In den 1960er Jahren fiel die Kunst aus der Zeit; sowohl Künstler als auch Kritiker verloren ihre zeitliche Orientierung als Reaktion auf das, was E. M. Cioran „kein Recht auf Zeit“ nannte. Diese Angst und dieses Unbehagen vor der Zeit, das Pamela Lee als „Chronophobie“ bezeichnet, zog sich durch alle Strömungen, Medien und Gattungen und fand sich in Werken von kinetischen Skulpturen bis hin zu Andy Warhols Filmen wieder.

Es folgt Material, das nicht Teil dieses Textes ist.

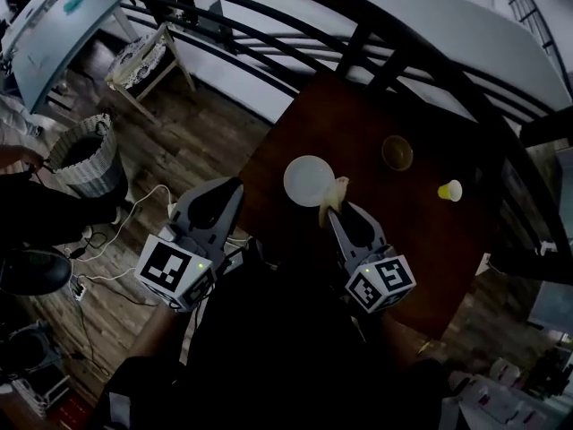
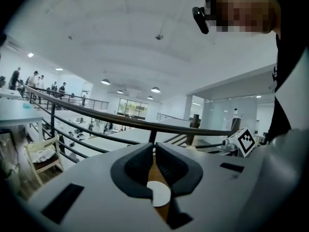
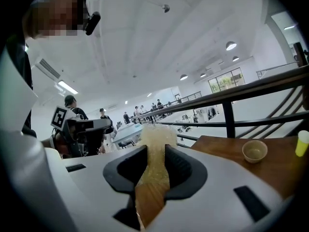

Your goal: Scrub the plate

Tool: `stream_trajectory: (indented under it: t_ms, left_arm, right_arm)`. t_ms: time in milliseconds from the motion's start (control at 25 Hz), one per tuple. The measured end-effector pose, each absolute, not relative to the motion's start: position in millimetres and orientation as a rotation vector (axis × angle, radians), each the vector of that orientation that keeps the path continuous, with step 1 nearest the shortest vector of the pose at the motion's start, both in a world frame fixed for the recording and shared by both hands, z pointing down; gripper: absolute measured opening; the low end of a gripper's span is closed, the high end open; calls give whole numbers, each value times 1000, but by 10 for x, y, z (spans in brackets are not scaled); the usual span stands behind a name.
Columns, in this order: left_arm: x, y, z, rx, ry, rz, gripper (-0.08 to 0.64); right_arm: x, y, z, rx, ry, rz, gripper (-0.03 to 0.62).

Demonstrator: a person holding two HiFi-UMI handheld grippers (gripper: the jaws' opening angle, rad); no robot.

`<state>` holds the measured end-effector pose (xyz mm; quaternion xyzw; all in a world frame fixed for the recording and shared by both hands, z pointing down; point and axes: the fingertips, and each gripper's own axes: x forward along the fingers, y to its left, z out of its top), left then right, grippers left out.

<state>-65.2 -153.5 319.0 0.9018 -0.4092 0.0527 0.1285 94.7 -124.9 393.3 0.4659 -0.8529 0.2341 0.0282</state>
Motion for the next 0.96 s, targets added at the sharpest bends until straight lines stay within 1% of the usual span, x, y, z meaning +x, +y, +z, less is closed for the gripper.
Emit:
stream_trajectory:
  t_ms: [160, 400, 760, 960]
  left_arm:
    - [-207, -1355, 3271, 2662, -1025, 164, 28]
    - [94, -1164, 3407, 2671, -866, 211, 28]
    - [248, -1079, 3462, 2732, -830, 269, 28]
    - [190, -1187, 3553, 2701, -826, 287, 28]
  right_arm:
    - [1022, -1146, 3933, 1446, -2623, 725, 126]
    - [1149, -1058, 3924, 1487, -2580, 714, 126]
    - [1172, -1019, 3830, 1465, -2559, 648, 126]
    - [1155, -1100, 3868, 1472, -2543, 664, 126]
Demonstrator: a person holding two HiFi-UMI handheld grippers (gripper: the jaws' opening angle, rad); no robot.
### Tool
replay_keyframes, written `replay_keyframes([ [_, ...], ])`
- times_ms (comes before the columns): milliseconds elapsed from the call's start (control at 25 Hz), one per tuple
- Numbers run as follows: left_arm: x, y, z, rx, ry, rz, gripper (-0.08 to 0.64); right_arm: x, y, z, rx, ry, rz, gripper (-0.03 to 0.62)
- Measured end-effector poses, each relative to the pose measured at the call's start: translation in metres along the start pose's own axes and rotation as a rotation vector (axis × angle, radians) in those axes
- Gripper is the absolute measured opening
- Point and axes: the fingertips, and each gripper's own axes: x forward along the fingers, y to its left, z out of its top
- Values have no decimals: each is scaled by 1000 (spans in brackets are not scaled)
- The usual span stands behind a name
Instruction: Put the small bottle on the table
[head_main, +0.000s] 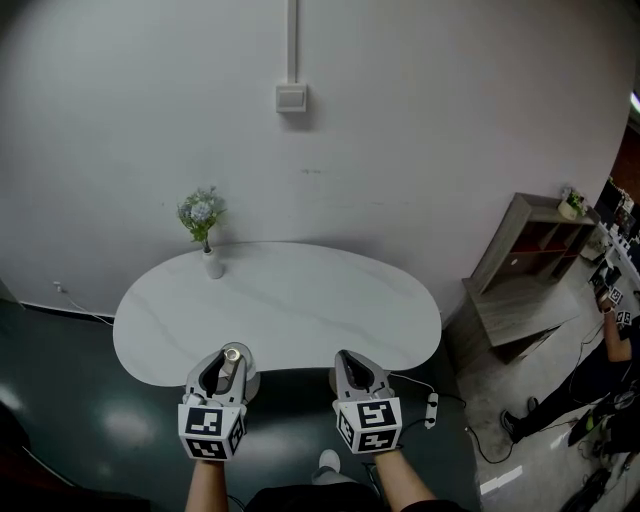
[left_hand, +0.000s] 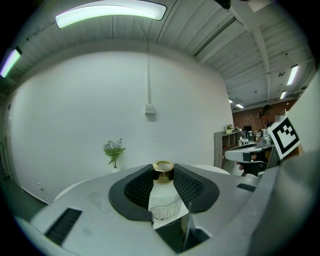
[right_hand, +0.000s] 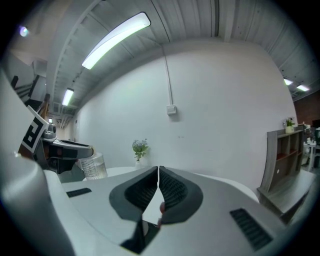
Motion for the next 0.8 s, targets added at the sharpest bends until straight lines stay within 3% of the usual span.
replay_keyframes([
  [800, 78, 15, 13, 1, 17, 65, 126, 76, -45, 5, -14, 20, 58, 67],
])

Trotz seiner Allgegenwärtigkeit ist das Thema Zeit und die Kunst der 1960er Jahre in den historischen Darstellungen dieser Zeit weitgehend unerforscht geblieben. Chronophobie ist der erste kritische Versuch, diese Obsession zu definieren und sie in Bezug auf Kunst und Technologie zu analysieren.

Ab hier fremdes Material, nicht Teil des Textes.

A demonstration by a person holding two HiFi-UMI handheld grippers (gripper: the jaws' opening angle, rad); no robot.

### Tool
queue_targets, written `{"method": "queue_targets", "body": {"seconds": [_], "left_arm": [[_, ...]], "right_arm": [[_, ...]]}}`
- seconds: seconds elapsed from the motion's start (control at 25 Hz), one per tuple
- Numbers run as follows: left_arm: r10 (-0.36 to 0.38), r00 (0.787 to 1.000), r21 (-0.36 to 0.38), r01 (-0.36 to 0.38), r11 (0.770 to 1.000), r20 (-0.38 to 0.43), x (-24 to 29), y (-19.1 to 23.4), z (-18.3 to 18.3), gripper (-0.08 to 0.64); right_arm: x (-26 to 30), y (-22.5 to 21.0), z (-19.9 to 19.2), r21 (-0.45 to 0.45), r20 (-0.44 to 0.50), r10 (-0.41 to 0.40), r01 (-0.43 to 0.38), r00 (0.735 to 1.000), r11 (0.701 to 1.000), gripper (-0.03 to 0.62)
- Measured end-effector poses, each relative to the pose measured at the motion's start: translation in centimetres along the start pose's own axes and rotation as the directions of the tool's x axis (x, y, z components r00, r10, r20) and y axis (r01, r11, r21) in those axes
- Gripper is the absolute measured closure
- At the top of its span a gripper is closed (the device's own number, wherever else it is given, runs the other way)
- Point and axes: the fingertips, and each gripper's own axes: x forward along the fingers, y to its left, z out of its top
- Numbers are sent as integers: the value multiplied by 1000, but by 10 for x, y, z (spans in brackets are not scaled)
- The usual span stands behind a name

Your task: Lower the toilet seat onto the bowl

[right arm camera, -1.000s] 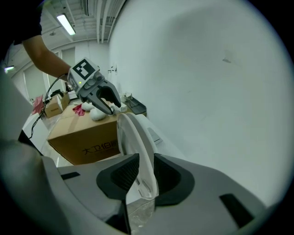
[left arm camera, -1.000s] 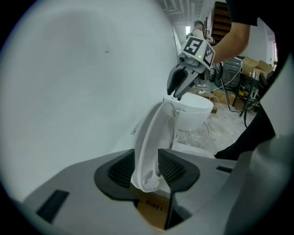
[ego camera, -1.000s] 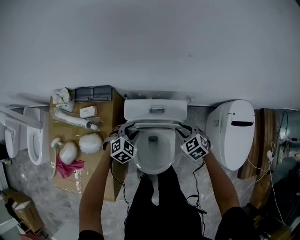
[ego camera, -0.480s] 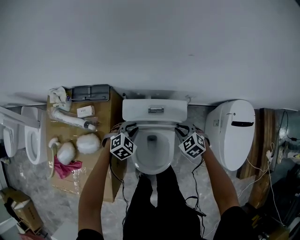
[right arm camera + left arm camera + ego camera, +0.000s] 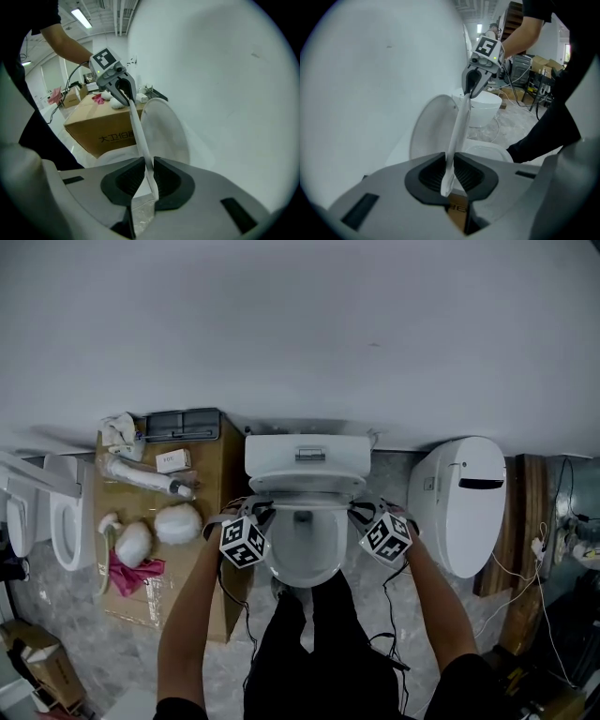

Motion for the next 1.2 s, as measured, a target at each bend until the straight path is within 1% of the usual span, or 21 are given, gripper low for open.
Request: {"method": "queue_targets", "body": {"seconds": [0.12,0.24,0.36,0.52,0.64,0.8,0.92,1.0,1.08,1.2], "left_arm": [[-42,999,37,42,998,-6,-7,-36,-10,495],[-83,996,131,86,988,-30,-10,-74,-25,494],[-126,990,209,138,968,-70,-10,-111,-39,492],[-178,978,275,203,940,-113,-9,-153,-58,488],[-214,970,279,238,930,-117,-4,-175,-69,483],[-232,964,277,259,925,-128,2,-197,-81,471],[-249,959,245,276,929,-134,8,-210,-89,462],[-269,952,219,296,930,-147,13,-222,-96,451],[-281,945,212,312,926,-165,19,-233,-103,443],[-285,941,224,321,920,-180,28,-251,-115,439]], "right_arm": [[-4,34,-13,-2,-16,64,-64,998,998,512],[-4,72,-29,-11,-52,115,-116,992,993,504],[-1,106,-45,-31,-95,126,-130,987,991,497],[6,146,-65,-70,-158,119,-132,980,989,494],[12,167,-79,-81,-174,121,-137,977,987,488],[20,187,-93,-83,-172,141,-157,975,984,479],[26,199,-103,-72,-169,164,-178,972,981,466],[31,209,-111,-72,-166,174,-188,971,980,459],[37,219,-120,-79,-160,164,-178,973,981,457],[47,234,-133,-108,-157,135,-153,978,982,454]]}}
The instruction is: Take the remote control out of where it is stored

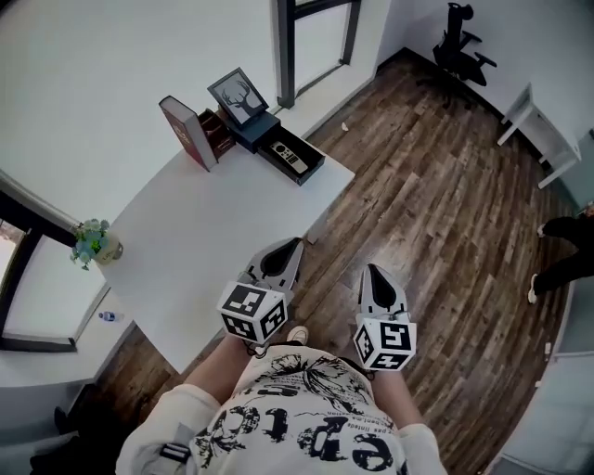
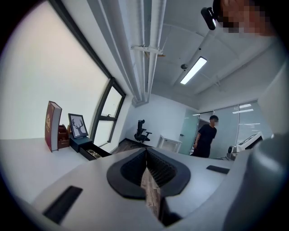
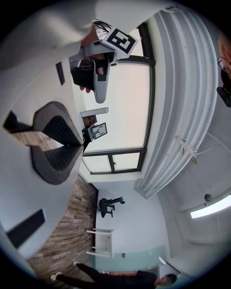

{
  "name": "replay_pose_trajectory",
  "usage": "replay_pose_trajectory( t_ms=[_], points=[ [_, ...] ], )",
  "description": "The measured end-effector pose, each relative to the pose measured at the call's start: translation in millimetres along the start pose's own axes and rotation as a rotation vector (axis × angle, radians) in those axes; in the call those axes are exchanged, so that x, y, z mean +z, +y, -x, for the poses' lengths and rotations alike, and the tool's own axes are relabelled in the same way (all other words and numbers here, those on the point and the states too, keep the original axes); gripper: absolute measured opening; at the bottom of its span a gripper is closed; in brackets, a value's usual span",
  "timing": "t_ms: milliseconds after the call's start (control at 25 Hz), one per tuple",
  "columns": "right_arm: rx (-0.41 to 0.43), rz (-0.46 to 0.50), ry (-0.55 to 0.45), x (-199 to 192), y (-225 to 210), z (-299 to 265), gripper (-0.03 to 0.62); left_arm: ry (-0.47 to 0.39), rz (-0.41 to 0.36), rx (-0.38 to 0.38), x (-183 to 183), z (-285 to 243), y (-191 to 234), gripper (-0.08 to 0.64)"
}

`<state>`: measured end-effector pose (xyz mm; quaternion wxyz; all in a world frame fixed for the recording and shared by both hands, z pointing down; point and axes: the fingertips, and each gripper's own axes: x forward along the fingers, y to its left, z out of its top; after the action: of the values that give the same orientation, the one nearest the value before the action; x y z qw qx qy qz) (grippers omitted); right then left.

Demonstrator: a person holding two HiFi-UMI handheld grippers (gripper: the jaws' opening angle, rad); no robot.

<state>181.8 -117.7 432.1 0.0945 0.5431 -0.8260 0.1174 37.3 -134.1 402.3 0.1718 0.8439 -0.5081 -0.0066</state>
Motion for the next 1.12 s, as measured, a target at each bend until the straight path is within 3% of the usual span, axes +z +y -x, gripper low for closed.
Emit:
replay_pose_trajectory(
  t_ms=[200, 400, 760, 1000, 1120],
  points=[
    [-0.014, 0.001, 0.038, 2, -27, -46, 0.002, 0.036, 0.022, 0.021, -9, -38, 21, 0.011],
    [0.05, 0.012, 0.043, 10, -53, -105, 0.002, 0.039, 0.039, 0.091, -9, -87, 49, 0.011],
    [0.259, 0.039, 0.045, 53, -145, -223, 0.002, 0.009, 0.047, 0.323, 9, -201, 66, 0.011],
    [0.429, 0.097, 0.076, 84, -189, -277, 0.002, -0.036, 0.117, 0.473, 14, -269, 70, 0.011],
    [0.484, 0.092, 0.101, 84, -203, -294, 0.002, -0.031, 0.077, 0.572, 15, -284, 75, 0.011]
  ],
)
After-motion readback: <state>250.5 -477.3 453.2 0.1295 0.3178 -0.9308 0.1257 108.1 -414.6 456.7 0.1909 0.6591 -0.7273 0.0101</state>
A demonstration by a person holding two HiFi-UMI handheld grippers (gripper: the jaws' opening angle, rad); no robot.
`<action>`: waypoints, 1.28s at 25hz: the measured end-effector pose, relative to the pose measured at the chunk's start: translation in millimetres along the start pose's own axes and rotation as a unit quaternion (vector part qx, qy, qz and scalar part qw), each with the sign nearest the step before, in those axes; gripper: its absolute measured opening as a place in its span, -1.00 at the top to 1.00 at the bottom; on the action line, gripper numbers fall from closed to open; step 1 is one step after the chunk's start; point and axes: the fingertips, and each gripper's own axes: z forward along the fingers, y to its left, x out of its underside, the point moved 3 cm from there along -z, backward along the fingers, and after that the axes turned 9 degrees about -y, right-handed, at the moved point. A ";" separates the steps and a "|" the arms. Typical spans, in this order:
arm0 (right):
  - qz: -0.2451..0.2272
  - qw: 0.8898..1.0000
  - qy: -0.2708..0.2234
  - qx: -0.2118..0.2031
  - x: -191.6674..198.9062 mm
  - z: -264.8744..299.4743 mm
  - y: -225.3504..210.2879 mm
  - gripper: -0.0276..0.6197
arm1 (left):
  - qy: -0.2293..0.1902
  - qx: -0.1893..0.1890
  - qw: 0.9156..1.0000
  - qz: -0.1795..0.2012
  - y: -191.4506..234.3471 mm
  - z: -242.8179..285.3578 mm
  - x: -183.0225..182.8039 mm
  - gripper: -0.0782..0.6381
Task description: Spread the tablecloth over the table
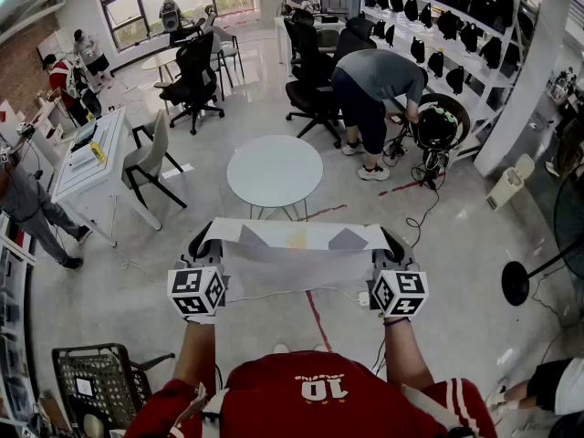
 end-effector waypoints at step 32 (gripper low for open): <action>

Lee diskutiert die Chronophobie der Kunst im Zusammenhang mit dem Aufkommen des Informationszeitalters in der Nachkriegskultur. Die damit einhergehenden rasanten technologischen Veränderungen, einschließlich des Aufkommens von Computern und Automatisierungsprozessen, erzeugten bei vielen ein akutes Gefühl historischer Unkenntnis; das scheinbar beschleunigte Lebenstempo begann alle Versuche, der Gegenwart einen Sinn zu geben, zu überflügeln. Lee sieht in der Einstellung der Kunst der 1960er Jahre zur Zeit ein historisches Vorspiel zu unserer heutigen Fixierung auf Zeit und Geschwindigkeit in der digitalen Kultur. Das Nachdenken über die kulturelle Angst vor der Zeitlichkeit in den 1960er Jahren hilft uns, unser heutiges Verhältnis zu Technologie und Zeit zu historisieren, meint sie.

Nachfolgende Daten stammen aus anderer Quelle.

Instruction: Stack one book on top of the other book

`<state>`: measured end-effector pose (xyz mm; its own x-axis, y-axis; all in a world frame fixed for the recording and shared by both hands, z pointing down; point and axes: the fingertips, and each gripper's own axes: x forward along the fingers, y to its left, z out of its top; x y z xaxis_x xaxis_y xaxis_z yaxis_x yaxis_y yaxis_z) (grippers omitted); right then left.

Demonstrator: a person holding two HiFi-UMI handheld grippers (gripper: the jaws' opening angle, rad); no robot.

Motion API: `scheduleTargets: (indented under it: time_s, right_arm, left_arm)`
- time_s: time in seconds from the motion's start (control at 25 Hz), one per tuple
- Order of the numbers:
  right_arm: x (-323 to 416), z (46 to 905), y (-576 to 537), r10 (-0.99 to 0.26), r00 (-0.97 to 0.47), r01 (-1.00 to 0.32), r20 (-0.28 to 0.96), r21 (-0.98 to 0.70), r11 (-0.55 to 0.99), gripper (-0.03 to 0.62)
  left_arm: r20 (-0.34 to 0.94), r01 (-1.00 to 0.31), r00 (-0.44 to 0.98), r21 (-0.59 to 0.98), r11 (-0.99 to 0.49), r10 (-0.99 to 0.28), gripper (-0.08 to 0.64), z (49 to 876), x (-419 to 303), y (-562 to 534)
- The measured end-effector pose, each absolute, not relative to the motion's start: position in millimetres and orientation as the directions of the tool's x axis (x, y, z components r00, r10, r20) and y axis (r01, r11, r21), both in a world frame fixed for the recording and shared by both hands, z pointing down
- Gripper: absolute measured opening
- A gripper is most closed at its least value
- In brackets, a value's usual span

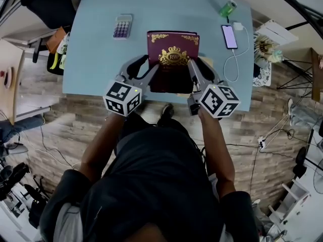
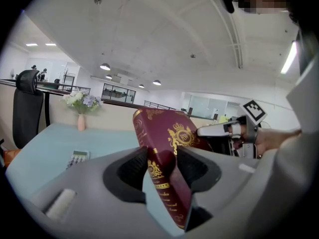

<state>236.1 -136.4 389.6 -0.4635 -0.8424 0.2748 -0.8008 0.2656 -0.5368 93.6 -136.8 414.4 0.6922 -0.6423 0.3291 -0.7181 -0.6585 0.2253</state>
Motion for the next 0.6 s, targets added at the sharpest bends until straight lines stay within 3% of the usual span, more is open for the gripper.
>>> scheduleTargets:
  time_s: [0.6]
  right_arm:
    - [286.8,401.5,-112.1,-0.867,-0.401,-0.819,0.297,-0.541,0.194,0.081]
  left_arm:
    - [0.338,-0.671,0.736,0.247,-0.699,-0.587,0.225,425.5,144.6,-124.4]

Nach einer einleitenden Begriffsklärung erörtert Lee Themen wie „Gegenwärtigkeit“ im Hinblick auf das Interesse an der Systemtheorie in der Kunst der 1960er Jahre; kinetische Skulpturen und neue Formen globaler Medien; die Zeitlichkeit des Körpers und die Verräumlichung des visuellen Bildes in den Gemälden von Bridget Riley und der Performance-Kunst von Carolee Schneemann; Robert Smithsons Interesse an Serialität und Futurity, betrachtet im Lichte seiner Lektüre von George Kublers wichtigem Werk The Shape of Time: Remarks on the History of Things und Norbert Wieners Erörterung der Kybernetik; und die endlose Beschäftigung mit der Gegenwart in der Kunst der sechziger Jahre, wie sie in Warhols Empire und dem Werk von On Kawara zu sehen ist.